Posts Tagged ‘snow’

Another Weekend in Mammoth: Skiing in the Storm

You’ve seen some of the pictures from the rather treacherous drive, but now to talk about the actual weekend.

Friday night we got set up in the condo and cooked. I made garlic bread, rancher’s pasta and salad, then we settled in to play a game of Trival Pursuit against Caroline and Paul.

Saturday, we didn’t try hard enough to get to the mountain early ad got there in time for long lines at the ticket booth and even longer lines at the lifts.

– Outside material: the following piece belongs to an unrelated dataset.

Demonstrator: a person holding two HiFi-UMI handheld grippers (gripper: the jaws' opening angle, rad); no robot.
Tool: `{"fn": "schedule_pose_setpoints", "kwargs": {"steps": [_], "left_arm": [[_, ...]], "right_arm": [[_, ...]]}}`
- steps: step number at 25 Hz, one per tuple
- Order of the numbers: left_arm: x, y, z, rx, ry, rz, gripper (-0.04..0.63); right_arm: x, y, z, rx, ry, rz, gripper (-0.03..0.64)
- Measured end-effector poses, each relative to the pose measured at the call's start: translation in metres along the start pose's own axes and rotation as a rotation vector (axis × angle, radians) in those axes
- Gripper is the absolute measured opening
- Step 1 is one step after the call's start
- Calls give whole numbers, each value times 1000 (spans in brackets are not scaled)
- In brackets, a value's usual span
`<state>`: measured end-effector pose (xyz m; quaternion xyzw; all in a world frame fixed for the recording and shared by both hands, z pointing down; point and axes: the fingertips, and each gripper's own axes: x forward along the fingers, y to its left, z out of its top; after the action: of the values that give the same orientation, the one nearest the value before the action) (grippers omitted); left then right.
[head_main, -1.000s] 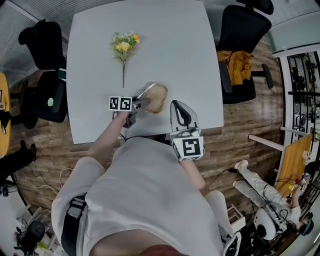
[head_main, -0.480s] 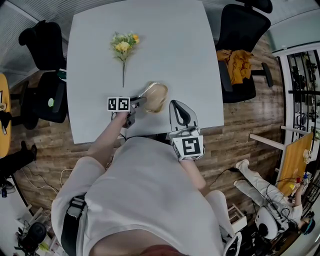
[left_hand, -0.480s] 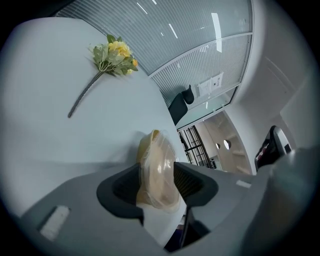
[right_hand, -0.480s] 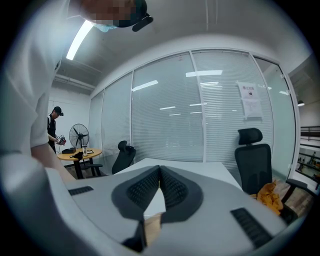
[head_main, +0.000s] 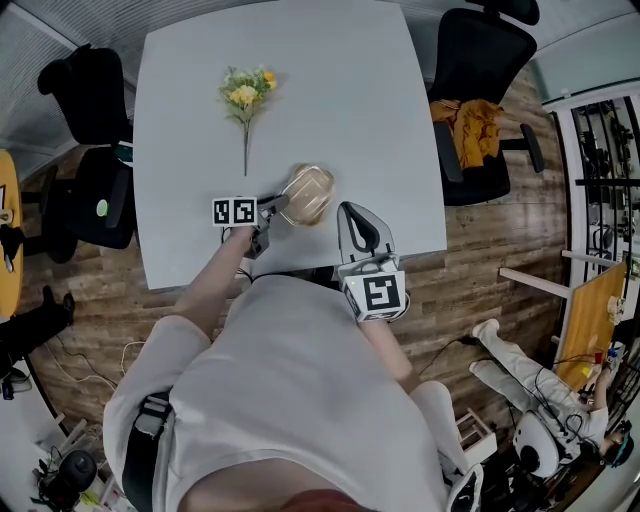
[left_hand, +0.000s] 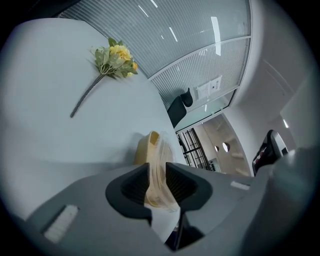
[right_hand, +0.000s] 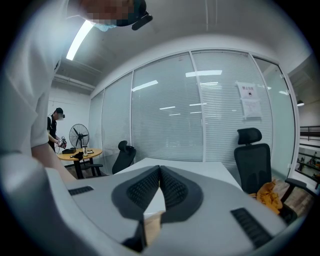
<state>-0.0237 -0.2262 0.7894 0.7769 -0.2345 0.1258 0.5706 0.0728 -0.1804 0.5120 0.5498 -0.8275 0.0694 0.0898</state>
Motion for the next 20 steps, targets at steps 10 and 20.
{"fn": "schedule_pose_setpoints", "kwargs": {"steps": [10, 20], "left_arm": [[-6, -13, 5, -14, -54, -46, 60], [-12, -28, 8, 12, -92, -56, 48]], "right_arm": [[-10, 0, 0, 1, -15, -14, 9], [-20, 2, 2, -1, -35, -20, 9]]}}
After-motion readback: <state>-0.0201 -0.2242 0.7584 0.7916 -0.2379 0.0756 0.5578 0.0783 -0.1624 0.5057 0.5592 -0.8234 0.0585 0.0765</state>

I’d never seen so many people trying to get on at Canyon before.

We decided to head over to a quieter part of the mountain, so we ended up over at Chair 25, enjoying the nice, long, powdery runs, and trying to stay somewhat sheltered from the wind. It was sunny, but it was cold and blustery and there were quite a few chairs out of commission because of the weather.

That night, our friend Ian came, and we had a dinner of my veggie stew, guacamole and salsa, then played music trivia game Riff (which my parents apparently found at the 99 cent store).

Sunday we woke up to even more snow. Thankfully it wasn’t too windy, and it wasn’t much colder than the day before, so we headed out to the mountain. The lines were a little shorter and some more of the lifts were open, including Cloud 9 Express, which goes to some beautiful runs on the far side of the mountain.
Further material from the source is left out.